The present study has several strengths. To our knowledge, this is the first study to investigate the association between BMD and liver fibrosis assessed via liver TE in patients with NAFLD. Therefore, we could measure liver fibrosis or steatosis using TE, and we were able to easily identify subjects who had liver steatosis and verify significant liver fibrosis without invasive investigation. Secondly, we excluded subjects with autoimmune hepatitis, chronic hepatitis B, chronic hepatitis C, alcoholic hepatitis, drug-induced hepatitis, primary biliary cirrhosis, right-sided heart failure, or a history of malignancy, which could have yielded LS values for fibrosis with a different distribution when assessed via TE [47,48].
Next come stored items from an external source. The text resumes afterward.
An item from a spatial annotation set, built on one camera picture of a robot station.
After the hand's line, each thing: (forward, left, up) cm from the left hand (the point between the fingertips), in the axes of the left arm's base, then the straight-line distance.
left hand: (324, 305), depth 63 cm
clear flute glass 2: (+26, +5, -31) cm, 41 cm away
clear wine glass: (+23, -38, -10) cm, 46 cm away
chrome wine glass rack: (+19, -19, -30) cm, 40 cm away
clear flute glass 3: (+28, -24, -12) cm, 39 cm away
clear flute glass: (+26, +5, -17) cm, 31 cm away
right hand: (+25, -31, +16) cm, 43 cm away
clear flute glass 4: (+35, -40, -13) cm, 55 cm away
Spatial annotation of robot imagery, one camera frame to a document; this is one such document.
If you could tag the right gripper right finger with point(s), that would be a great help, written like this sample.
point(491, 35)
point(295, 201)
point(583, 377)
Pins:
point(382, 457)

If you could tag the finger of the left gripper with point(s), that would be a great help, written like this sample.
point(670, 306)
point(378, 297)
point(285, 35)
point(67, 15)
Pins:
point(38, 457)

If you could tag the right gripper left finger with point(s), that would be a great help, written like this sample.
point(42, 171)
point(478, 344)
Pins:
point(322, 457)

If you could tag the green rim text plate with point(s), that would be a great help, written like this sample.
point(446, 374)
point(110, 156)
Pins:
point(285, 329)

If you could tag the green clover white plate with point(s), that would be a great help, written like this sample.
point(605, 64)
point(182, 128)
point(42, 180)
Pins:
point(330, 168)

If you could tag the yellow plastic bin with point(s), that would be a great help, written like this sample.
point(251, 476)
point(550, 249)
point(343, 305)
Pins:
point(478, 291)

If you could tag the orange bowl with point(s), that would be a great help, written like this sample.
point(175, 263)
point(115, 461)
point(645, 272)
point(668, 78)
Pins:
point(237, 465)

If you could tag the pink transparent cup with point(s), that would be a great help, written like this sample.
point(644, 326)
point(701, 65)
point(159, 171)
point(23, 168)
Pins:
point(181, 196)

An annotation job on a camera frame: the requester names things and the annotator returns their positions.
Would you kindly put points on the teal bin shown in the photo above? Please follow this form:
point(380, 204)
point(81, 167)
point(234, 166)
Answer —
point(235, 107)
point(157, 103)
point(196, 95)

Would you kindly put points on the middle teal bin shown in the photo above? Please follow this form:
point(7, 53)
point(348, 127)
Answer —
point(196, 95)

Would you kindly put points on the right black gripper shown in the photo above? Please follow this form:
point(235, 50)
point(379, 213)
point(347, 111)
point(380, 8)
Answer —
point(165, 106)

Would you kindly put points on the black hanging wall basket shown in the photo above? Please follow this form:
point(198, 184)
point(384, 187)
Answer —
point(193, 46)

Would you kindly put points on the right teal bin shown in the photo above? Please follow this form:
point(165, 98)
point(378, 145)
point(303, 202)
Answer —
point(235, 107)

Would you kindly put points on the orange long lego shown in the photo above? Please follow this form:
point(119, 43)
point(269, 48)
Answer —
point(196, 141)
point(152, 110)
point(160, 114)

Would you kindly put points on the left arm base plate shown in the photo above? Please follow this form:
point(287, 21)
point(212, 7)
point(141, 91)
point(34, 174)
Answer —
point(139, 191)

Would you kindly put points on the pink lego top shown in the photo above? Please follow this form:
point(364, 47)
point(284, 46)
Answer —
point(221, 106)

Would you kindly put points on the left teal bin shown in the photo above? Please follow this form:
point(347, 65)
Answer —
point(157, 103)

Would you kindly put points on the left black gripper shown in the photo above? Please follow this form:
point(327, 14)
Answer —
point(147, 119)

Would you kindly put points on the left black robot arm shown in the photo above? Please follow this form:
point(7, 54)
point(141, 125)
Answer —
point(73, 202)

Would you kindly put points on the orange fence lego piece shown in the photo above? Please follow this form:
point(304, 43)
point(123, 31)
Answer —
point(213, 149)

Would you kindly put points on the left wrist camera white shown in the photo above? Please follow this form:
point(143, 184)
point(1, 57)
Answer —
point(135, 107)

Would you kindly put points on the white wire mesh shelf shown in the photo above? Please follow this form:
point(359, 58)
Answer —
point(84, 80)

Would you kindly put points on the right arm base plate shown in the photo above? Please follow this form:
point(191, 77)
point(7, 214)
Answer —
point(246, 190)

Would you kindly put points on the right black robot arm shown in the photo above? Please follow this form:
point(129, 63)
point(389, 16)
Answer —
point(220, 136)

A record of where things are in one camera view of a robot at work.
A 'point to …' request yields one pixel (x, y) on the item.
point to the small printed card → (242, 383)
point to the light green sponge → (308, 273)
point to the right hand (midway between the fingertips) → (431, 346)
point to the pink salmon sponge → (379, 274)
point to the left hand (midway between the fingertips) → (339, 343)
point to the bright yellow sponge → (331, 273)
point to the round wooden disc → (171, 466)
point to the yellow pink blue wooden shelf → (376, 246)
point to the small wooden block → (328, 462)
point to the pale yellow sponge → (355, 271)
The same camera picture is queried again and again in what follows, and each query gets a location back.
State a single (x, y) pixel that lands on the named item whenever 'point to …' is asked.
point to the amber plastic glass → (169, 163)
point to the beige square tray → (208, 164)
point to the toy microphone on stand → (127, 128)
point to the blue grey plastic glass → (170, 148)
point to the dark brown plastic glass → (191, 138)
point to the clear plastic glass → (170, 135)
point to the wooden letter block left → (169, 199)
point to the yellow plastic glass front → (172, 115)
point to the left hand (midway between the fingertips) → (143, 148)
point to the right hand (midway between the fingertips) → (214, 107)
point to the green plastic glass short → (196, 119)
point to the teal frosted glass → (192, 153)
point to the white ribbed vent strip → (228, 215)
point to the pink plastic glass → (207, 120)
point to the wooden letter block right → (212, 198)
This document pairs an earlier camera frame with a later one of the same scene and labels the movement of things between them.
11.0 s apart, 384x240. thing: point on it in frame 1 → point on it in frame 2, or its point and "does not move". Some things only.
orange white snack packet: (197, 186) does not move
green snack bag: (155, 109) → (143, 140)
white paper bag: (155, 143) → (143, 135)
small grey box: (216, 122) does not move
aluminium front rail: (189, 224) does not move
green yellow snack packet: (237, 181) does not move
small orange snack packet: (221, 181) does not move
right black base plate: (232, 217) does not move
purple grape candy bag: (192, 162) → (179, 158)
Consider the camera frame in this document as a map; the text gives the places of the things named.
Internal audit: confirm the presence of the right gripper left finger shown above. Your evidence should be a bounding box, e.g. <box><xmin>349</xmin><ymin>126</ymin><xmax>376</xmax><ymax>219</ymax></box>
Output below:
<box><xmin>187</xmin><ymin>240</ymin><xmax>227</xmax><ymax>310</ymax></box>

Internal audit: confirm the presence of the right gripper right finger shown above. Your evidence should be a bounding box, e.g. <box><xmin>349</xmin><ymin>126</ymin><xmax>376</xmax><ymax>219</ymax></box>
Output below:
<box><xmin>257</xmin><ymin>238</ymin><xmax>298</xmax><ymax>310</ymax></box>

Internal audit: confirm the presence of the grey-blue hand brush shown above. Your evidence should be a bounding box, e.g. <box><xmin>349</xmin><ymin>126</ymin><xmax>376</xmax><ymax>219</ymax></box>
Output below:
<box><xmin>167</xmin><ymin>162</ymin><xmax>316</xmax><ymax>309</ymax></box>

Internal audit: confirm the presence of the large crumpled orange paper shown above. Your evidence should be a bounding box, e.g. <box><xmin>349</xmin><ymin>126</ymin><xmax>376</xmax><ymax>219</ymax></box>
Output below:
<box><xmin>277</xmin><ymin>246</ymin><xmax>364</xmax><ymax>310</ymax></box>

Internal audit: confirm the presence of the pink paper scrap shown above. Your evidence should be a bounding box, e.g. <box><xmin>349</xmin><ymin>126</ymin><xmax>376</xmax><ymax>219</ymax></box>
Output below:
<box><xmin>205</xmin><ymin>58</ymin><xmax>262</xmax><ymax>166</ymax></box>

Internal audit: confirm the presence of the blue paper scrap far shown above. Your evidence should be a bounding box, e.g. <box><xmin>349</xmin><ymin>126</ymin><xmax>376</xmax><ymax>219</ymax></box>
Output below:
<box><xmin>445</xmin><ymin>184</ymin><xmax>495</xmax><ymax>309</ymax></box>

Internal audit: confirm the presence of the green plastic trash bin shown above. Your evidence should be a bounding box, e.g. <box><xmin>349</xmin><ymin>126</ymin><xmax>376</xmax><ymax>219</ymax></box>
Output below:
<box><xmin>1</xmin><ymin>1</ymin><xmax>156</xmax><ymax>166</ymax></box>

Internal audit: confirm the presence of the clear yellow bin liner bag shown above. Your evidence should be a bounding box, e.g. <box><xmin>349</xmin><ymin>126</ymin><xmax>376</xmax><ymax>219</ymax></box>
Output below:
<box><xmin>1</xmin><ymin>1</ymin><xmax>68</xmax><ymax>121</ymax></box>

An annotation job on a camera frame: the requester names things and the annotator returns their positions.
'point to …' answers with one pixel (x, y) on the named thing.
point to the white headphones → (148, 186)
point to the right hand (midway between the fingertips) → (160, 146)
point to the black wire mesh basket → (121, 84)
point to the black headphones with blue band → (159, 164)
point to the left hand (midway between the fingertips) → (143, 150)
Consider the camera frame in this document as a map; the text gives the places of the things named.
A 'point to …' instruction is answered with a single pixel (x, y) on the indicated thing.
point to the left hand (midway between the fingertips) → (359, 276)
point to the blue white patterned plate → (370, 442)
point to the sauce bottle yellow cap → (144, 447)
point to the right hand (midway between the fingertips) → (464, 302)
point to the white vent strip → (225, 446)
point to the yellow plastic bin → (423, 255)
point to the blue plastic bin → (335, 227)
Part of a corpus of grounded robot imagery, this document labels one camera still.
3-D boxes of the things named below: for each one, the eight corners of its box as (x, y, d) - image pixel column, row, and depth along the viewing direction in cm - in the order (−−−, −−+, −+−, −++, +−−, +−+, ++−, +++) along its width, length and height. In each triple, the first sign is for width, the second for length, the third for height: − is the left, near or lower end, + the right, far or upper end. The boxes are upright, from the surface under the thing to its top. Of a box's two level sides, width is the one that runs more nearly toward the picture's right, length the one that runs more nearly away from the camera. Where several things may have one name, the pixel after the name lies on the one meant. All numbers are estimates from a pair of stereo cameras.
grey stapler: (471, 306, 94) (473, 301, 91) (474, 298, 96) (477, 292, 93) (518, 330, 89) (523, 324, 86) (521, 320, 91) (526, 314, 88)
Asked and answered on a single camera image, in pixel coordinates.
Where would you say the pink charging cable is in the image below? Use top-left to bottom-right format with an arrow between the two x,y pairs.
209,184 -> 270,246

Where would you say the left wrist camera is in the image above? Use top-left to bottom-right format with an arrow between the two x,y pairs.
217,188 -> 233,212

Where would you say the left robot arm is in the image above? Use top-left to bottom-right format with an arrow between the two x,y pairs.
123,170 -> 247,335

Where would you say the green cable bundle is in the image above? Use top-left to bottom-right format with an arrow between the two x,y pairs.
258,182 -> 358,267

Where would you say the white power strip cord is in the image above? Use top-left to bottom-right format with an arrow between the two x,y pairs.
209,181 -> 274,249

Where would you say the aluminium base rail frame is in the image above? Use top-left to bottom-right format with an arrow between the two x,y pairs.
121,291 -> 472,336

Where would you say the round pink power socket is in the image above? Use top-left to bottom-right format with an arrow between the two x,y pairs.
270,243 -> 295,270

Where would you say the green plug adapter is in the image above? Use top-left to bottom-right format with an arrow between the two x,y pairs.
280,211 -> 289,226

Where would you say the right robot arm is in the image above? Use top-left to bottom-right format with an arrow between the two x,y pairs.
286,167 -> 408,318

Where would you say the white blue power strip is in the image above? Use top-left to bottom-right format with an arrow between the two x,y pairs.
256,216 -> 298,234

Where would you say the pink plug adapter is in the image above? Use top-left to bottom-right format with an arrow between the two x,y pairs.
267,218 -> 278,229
The current study also has limitations. It was based on a cross-sectional study design, which made it difficult to determine a causal relationship between liver fibrosis and low BMD. Moreover, although liver TE has been used to assess fibrosis and steatosis, liver biopsies were not conducted in this study as a reference standard for diagnosis and assessment of the degree of fibrosis or steatosis. However, recent studies revealed that liver TE measurement is well correlated with the degree of fibrosis or steatosis assessed via biopsy [14,49]. There are also some issues that have to be taken into account when using TE. When interpreting results of TE, factors including obesity, presence of liver steatosis, and elevated levels of serum ALT may affect the results [50-52]. Also, as a substantial interoperator variability is presented, liver TE measurement made by the same operator with a high number of examinations for operator experience may reduce the variation [53,54]. In the present study, liver TE was performed by a single experienced operator that may enhance the reliability of CAP and liver stiffness. Additionally, we did not assess bone turnover markers. Previous studies suggested that decreased bone formation or increased bone resorption affect the pathogenesis of hepatic osteodystrophy [7,10,55]. Moreover, factors may have a link with bone mineralization including use of hormonal replacement therapy, Homeostasis Model Assessment of Insulin Resistance (HOMA-IR) index in relation to insulin resistance, or CRP as a marker of systemic inflammation were not accessed in the study due to lack of these variables [56-58].

Conclusions

In conclusion, we confirmed that the presence of significant liver fibrosis assessed via liver TE (Fibroscan) was strongly associated with overall osteopenia and osteoporosis in asymptomatic individuals with NAFLD. Importantly, the presence of significant liver fibrosis was an independent determinant for low BMD in patients with NAFLD. Altogether, these finding indicated that the progression of hepatic inflammation and fibrosis might be closely related to bone loss. As advanced hepatic osteodystrophy is difficult to treat and could increase the burden on society with adverse long-term prognosis and increased morbidity, early screening and assessment for the risk of bone loss, even in asymptomatic NAFLD patients with significant liver fibrosis, must be considered. Furthermore, prospective studies are warranted to confirm the causative relationship between the presence of significant fibrosis and the development of bone loss.